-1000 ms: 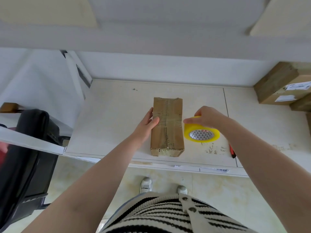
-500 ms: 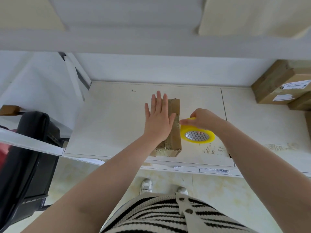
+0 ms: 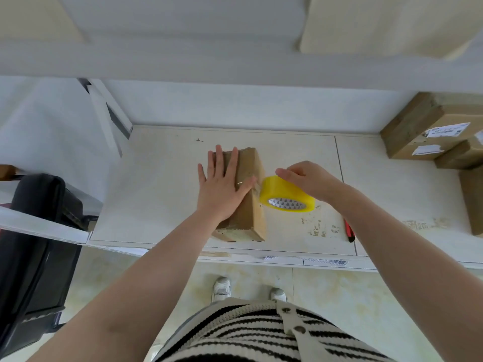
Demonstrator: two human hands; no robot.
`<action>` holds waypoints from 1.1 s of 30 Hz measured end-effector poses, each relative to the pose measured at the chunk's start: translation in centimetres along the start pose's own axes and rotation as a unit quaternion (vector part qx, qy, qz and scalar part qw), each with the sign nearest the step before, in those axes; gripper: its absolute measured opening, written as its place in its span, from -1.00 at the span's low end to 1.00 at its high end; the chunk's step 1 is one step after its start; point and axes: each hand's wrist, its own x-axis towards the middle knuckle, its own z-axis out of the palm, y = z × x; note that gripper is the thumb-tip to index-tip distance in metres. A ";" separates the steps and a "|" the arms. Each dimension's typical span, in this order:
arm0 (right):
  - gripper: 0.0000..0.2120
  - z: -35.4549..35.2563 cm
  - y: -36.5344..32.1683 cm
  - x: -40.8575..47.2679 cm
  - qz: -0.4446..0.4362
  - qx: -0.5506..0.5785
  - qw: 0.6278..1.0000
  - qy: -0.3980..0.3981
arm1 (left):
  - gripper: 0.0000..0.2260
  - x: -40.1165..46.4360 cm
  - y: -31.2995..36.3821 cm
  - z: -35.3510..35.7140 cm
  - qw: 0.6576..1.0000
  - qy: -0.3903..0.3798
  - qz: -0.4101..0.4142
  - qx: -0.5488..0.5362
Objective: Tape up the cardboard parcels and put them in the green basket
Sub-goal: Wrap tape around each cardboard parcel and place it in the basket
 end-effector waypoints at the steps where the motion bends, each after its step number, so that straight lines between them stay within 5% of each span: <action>1: -0.47 0.1 -0.5 0.0 -0.006 0.017 1.000 0.003 | -0.21 -0.1 -0.9 -0.2 1.000 -0.006 -0.006 -0.024; 10: -0.43 1.4 -5.7 2.1 -0.022 -0.077 0.996 0.046 | -0.07 0.1 -4.8 -1.6 0.985 -0.085 -0.053 -0.143; 16: -0.47 1.6 -6.4 2.0 -0.041 -0.050 0.997 0.045 | -0.13 -0.1 -5.7 -2.3 0.942 -0.141 -0.108 -0.286; 20: -0.50 0.7 -6.1 1.0 -0.031 0.019 0.999 0.013 | -0.15 -0.4 -5.1 -2.3 0.940 -0.122 -0.096 -0.305; 25: -0.44 -2.3 -6.9 0.1 -0.055 -0.117 0.990 0.050 | -0.16 -0.7 -4.7 -1.9 0.930 -0.096 -0.088 -0.343; 29: -0.42 -5.2 -4.7 -1.0 -0.009 -0.175 0.982 0.066 | -0.21 -0.6 -5.3 -1.2 0.907 -0.084 -0.091 -0.402; 33: -0.47 -4.7 -2.8 -1.3 0.007 -0.120 0.992 0.037 | -0.19 -1.2 -4.5 -0.1 0.853 -0.085 -0.110 -0.503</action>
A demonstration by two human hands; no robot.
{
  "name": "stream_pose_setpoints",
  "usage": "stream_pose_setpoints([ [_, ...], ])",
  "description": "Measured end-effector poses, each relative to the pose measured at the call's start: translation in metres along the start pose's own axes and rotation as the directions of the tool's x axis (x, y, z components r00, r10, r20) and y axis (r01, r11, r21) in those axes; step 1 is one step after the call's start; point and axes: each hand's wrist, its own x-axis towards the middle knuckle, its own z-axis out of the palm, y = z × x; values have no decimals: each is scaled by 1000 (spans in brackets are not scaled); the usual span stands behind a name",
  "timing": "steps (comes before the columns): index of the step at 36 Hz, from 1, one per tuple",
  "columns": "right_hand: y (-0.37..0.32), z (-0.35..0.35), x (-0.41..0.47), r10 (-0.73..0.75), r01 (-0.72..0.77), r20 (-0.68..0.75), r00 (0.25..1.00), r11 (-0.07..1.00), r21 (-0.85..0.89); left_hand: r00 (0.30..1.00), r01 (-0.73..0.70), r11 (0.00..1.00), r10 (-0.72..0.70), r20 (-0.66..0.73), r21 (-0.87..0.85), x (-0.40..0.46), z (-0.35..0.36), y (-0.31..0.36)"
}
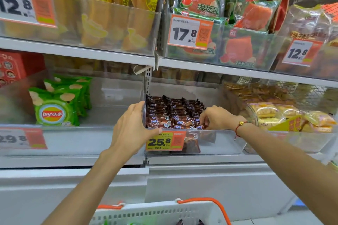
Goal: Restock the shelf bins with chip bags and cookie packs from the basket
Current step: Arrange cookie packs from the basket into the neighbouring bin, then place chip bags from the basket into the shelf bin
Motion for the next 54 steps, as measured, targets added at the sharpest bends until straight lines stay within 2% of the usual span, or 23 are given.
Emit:
stream_pose_setpoints([
  [6, 3, 2, 1, 82, -95, 86, 993, 982, 163, 1000, -8, 1000, 8, -13, 11, -3, 2, 3],
  [10, 9, -2, -12, 94, -124, 108, 990, 937, 325, 993, -72, 996, 76, -93, 47, -7, 5, 4],
  [11, 12, -3, -17, 98, -116, 68, 993, 933, 340, 986, -103, 993, 110, -127, 61, -9, 7, 6],
  [13, 14, -1, -32, 132, -80, -119, 984, 926, 369, 964, -175, 982, 186, -191, 75, -15, 10, 11],
  [16, 2, 10, -67, 215, 52, -438, 873, 852, 521, 926, -273, 958, 286, -245, 85, -32, 23, 17],
  [18, -12, 24, -94, 226, 140, -517, 826, 806, 575, 907, -327, 937, 347, -238, 122, -46, 36, 20],
  [19, -18, 33, -105, 219, 157, -511, 831, 789, 593, 900, -354, 924, 378, -215, 143, -52, 44, 20],
  [21, -28, 58, -122, 198, 148, -430, 881, 747, 648, 883, -431, 885, 454, -122, 175, -65, 60, 17],
  [24, -34, 101, -134, 129, 72, -228, 965, 707, 704, 843, -537, 828, 532, 76, 162, -83, 89, 9],
  [27, -39, 137, -133, 16, -80, 100, 995, 726, 683, 810, -532, 831, 443, 385, 162, -105, 111, 5],
  [29, -43, 159, -128, -73, -127, 288, 955, 776, 617, 761, -481, 840, 260, 594, 249, -120, 127, -4],
  [30, -47, 170, -125, -105, -133, 366, 925, 813, 568, 713, -479, 828, 172, 680, 292, -127, 135, -11],
  [34, -72, 213, -120, -157, -80, 615, 773, 937, 340, 507, -482, 804, -68, 859, 348, -159, 165, -43],
  [36, -87, 237, -122, -162, -43, 679, 716, 960, 275, 432, -511, 784, -119, 894, 352, -177, 174, -58],
  [37, -94, 249, -122, -164, -22, 694, 702, 968, 251, 431, -536, 766, -112, 896, 354, -184, 176, -64],
  [40, -120, 271, -126, -133, -66, 721, 680, 968, 241, 508, -562, 749, -24, 861, 352, -196, 180, -80],
  [43, -147, 287, -134, -100, -166, 706, 701, 940, 297, 565, -521, 778, 6, 825, 351, -195, 180, -87],
  [45, -158, 298, -143, -29, -253, 666, 745, 912, 322, 616, -426, 812, -64, 785, 400, -193, 179, -91],
  [48, -160, 302, -145, 16, -286, 606, 795, 891, 352, 680, -265, 849, -172, 713, 457, -190, 176, -98],
  [51, -151, 290, -133, -2, -274, 640, 768, 903, 331, 642, -206, 870, -225, 733, 447, -183, 174, -100],
  [54, -143, 266, -116, -26, -253, 605, 796, 894, 371, 594, -76, 921, -266, 759, 382, -166, 168, -97],
])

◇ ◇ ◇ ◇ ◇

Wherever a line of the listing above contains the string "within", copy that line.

* [Answer below]
 end-effector waypoints at the steps where the motion bends, each after its step number, so that straight lines between them stay within 5% of each span: <action>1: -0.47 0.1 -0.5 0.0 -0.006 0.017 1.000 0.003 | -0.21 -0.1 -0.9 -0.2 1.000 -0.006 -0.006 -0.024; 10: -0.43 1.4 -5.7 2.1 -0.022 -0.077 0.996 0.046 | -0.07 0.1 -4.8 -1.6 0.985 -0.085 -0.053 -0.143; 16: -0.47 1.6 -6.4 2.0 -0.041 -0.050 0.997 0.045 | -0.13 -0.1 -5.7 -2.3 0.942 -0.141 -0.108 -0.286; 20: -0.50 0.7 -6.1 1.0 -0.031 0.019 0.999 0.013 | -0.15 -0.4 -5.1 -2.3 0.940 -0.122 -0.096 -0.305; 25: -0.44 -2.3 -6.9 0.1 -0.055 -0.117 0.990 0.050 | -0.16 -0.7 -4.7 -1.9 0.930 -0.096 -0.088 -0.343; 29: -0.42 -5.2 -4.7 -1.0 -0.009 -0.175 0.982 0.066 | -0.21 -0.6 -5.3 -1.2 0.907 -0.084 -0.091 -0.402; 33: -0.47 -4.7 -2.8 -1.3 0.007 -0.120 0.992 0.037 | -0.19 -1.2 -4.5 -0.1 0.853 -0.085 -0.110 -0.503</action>
Motion for the next 54 steps, as measured, targets added at the sharpest bends until straight lines stay within 2% of the usual span, or 23 are given.

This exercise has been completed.